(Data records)

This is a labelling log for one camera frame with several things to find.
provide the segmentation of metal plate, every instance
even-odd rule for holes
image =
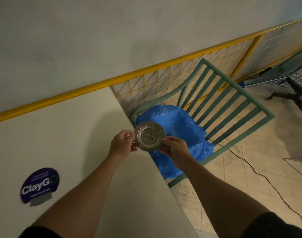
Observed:
[[[163,145],[162,138],[165,138],[165,131],[162,126],[151,121],[139,124],[134,133],[135,144],[144,151],[158,150]]]

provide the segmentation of sticker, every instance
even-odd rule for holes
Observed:
[[[60,183],[58,172],[53,168],[42,168],[31,174],[23,183],[20,196],[23,203],[31,206],[49,200]]]

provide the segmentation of forearm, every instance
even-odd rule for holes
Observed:
[[[107,157],[85,180],[63,196],[33,225],[62,237],[93,237],[114,172],[120,162]]]
[[[268,212],[258,201],[220,180],[195,159],[182,167],[219,237],[240,237],[259,215]]]

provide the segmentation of metal grille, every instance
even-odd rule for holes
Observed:
[[[253,39],[249,39],[236,45],[116,84],[112,86],[111,89],[120,105],[125,110],[125,113],[129,115],[139,104],[158,98],[180,85],[190,75],[199,60],[203,57],[219,68],[227,76],[230,76],[252,42]],[[203,70],[204,69],[202,69],[189,84],[184,99],[187,97]],[[217,82],[218,79],[214,80],[203,96],[207,95]],[[179,93],[165,101],[162,101],[161,104],[176,105],[178,97]]]
[[[234,80],[274,63],[302,47],[302,22],[266,33]]]

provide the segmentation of black cable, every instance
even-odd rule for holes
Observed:
[[[302,216],[301,216],[298,212],[296,212],[295,210],[293,210],[293,209],[289,206],[288,203],[285,202],[285,200],[284,200],[283,197],[281,196],[280,192],[279,192],[279,191],[271,184],[270,180],[269,180],[267,177],[265,177],[265,176],[262,175],[262,174],[257,173],[257,172],[254,170],[254,168],[252,167],[252,165],[249,164],[249,162],[248,162],[247,160],[245,160],[244,158],[241,158],[240,156],[236,155],[231,149],[229,149],[229,151],[232,152],[232,153],[233,153],[235,156],[237,156],[238,158],[240,158],[240,159],[244,160],[245,162],[247,162],[247,164],[253,169],[253,171],[254,171],[256,174],[258,174],[258,175],[260,175],[260,176],[263,176],[263,177],[269,182],[269,184],[275,189],[275,191],[279,194],[281,200],[283,200],[283,202],[286,204],[286,206],[287,206],[291,211],[293,211],[294,213],[298,214],[298,215],[300,216],[301,220],[302,220]]]

**WORK ORDER**
The response must contain each line above that holds the string "every".

**RESULT FOR THIS TASK**
provide the segmentation of metal plate, every instance
provide the segmentation of sticker, every instance
provide the segmentation of forearm, every instance
provide the segmentation of metal grille, every instance
provide the segmentation of black cable, every instance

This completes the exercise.